> EXERCISE:
With all images left out, restate the records below exactly as written.

○ ○ ○ ○

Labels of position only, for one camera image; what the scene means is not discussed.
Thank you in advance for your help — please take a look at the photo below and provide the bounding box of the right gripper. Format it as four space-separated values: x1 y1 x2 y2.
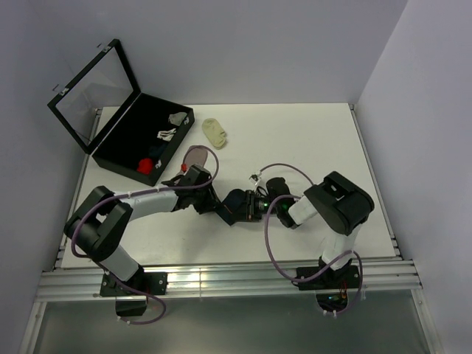
229 189 281 221

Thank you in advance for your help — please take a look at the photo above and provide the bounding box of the beige red reindeer sock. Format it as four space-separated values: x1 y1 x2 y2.
136 158 154 176

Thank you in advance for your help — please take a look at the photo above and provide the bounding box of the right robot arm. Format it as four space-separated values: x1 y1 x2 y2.
218 171 375 288

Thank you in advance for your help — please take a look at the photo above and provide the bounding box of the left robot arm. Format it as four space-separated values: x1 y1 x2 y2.
63 164 220 294

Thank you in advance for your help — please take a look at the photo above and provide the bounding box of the taupe sock red striped cuff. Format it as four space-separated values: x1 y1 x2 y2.
178 145 208 176

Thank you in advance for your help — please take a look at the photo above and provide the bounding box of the dark blue sock in box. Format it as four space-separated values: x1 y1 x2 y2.
148 144 167 159

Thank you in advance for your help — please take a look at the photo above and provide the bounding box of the white patterned sock in box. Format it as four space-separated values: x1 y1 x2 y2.
157 128 177 142

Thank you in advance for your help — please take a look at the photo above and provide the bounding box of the black display box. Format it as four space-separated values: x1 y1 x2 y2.
47 39 195 186

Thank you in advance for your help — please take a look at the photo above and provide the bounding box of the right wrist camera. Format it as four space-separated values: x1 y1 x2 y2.
249 171 262 187

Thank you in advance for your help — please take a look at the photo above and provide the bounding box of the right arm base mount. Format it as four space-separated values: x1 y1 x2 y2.
293 264 364 315

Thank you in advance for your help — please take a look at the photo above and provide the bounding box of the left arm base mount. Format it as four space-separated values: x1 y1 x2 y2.
100 272 167 325

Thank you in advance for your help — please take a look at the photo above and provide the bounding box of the aluminium front rail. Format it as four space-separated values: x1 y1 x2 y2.
35 259 422 302

○ ○ ○ ○

> WRITTEN RESPONSE:
Labels of position only, for one camera image; what the scene means is not discussed.
Thank you in advance for your help — please take a look at the photo below and provide the bounding box of the right gripper. Format it as four space-separated values: x1 y1 x2 y2.
229 189 281 221

Thank you in advance for your help — please take a look at the photo above and provide the bounding box of the beige red reindeer sock. Format it as four space-separated values: x1 y1 x2 y2.
136 158 154 176

Thank you in advance for your help — please take a look at the photo above and provide the bounding box of the right robot arm. Format it as four space-separated values: x1 y1 x2 y2.
218 171 375 288

Thank you in advance for your help — please take a look at the photo above and provide the bounding box of the left robot arm. Format it as four space-separated values: x1 y1 x2 y2.
63 164 220 294

Thank you in advance for your help — please take a look at the photo above and provide the bounding box of the taupe sock red striped cuff. Format it as four space-separated values: x1 y1 x2 y2.
178 145 208 176

Thank you in advance for your help — please take a look at the photo above and provide the bounding box of the dark blue sock in box. Format it as four space-separated values: x1 y1 x2 y2.
148 144 167 159

Thank you in advance for your help — please take a look at the photo above and provide the bounding box of the white patterned sock in box. Format it as four space-separated values: x1 y1 x2 y2.
157 128 177 142

Thank you in advance for your help — please take a look at the photo above and provide the bounding box of the black display box. Format it as four space-separated values: x1 y1 x2 y2.
47 39 195 186

Thank you in advance for your help — please take a look at the photo above and provide the bounding box of the right wrist camera. Format it as four space-separated values: x1 y1 x2 y2.
249 171 262 187

Thank you in advance for your help — please take a look at the photo above and provide the bounding box of the right arm base mount. Format it as four space-separated values: x1 y1 x2 y2.
293 264 364 315

Thank you in advance for your help — please take a look at the photo above and provide the bounding box of the left arm base mount. Format it as four space-separated values: x1 y1 x2 y2.
100 272 167 325

Thank you in advance for your help — please take a look at the photo above and provide the bounding box of the aluminium front rail. Format it as four space-separated values: x1 y1 x2 y2.
35 259 422 302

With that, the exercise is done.